Exercise brief » Count how many lines below include the word "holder". Answer with a number only.

Exercise materials »
--------------------
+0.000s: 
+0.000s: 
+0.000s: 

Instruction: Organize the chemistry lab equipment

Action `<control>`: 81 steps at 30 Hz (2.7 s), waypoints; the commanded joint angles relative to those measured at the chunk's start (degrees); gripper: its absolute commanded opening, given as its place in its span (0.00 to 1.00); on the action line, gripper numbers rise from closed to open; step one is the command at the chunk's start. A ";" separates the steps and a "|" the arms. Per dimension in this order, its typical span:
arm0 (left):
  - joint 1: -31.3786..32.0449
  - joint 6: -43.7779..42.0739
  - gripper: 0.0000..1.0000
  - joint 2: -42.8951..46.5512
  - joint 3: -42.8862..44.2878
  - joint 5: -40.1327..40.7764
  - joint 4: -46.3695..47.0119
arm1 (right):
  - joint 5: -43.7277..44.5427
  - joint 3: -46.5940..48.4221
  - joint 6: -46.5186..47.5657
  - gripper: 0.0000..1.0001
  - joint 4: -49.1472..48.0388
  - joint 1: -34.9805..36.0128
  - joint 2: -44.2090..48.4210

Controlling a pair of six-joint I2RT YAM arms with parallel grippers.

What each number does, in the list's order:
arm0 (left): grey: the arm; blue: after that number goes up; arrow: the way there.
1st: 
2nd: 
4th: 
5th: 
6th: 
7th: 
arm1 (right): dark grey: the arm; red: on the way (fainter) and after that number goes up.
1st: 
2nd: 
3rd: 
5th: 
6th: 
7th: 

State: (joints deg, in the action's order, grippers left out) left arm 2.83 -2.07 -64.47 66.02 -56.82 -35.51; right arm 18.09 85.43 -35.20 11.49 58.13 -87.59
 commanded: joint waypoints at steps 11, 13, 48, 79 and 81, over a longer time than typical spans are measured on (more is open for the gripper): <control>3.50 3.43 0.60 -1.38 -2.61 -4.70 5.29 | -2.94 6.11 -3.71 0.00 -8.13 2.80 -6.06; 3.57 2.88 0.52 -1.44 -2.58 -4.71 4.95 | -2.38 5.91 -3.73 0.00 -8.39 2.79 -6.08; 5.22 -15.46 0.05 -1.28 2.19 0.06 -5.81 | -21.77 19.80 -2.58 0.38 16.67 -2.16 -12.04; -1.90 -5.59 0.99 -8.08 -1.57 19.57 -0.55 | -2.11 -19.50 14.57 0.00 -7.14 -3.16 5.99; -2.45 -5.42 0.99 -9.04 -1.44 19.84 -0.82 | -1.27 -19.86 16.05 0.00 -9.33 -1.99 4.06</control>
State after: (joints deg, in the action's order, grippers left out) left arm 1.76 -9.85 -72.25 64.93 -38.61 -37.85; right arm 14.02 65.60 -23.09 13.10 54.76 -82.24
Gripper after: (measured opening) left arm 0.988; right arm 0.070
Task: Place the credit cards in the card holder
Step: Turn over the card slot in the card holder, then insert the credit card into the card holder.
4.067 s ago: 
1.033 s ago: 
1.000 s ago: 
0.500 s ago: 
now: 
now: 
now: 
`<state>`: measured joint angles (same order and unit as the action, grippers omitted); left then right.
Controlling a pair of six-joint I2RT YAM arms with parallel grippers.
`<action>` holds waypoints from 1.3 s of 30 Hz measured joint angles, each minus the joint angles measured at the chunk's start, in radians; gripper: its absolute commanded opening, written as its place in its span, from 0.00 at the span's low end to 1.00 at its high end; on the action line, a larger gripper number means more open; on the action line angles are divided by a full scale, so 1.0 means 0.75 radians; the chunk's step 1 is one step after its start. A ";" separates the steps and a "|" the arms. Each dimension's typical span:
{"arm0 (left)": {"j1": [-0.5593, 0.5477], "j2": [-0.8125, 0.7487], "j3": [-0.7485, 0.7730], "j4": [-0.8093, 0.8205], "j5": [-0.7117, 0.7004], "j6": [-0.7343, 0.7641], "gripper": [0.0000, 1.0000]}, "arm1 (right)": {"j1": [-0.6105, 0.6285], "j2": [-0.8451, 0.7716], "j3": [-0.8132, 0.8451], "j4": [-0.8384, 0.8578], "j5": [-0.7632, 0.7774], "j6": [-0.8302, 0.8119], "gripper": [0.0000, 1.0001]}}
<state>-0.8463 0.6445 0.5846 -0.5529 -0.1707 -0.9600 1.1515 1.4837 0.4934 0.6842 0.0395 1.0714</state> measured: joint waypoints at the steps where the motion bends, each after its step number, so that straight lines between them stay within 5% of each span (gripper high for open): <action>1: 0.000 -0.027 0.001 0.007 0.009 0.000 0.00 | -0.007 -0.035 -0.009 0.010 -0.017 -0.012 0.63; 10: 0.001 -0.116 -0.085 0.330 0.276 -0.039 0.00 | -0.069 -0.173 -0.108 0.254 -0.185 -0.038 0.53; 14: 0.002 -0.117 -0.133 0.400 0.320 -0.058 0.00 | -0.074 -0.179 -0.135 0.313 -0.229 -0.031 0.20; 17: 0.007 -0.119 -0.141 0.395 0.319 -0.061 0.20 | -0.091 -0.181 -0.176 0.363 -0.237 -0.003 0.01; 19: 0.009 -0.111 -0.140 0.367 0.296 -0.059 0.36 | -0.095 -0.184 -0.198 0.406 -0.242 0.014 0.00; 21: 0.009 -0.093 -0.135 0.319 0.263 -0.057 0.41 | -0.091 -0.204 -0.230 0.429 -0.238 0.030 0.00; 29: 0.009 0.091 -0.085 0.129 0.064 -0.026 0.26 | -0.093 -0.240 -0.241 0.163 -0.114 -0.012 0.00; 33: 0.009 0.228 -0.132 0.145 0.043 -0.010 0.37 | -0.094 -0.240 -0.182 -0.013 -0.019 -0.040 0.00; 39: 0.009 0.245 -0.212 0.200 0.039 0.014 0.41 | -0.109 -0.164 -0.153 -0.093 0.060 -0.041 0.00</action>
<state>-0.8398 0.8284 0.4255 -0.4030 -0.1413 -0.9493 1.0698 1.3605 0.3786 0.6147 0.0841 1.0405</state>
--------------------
Solution below » 2